■ Required action: Output a verbatim copy of the data, cut off after the line that contains "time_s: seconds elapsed".

>>>>>

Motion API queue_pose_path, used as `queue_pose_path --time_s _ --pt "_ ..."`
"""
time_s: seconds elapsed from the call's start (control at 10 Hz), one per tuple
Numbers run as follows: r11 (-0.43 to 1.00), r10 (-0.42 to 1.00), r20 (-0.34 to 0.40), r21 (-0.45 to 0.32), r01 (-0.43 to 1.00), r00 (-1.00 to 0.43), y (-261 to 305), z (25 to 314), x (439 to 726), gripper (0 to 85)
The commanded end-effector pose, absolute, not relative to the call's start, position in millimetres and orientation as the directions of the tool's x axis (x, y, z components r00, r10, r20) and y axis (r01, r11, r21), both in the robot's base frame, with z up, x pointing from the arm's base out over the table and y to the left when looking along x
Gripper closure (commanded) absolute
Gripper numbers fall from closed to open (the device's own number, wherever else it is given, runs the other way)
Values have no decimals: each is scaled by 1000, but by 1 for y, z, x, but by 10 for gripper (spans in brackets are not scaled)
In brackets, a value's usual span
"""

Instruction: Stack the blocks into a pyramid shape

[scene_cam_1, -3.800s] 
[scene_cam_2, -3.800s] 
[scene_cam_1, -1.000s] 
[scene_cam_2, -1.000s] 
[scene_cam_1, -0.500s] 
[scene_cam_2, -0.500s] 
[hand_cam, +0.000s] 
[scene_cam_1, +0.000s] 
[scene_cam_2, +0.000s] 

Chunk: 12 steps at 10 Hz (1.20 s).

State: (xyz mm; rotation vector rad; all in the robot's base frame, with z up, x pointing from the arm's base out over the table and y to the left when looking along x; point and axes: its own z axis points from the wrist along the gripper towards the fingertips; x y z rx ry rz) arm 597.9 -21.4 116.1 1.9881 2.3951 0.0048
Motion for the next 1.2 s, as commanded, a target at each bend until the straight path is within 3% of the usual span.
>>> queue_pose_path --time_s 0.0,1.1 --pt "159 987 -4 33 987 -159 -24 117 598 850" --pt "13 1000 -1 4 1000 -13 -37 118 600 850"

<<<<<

■ Solution:
Motion API queue_pose_path, used as `queue_pose_path --time_s _ --pt "_ ..."`
"""
time_s: seconds elapsed from the call's start (control at 10 Hz), one per tuple

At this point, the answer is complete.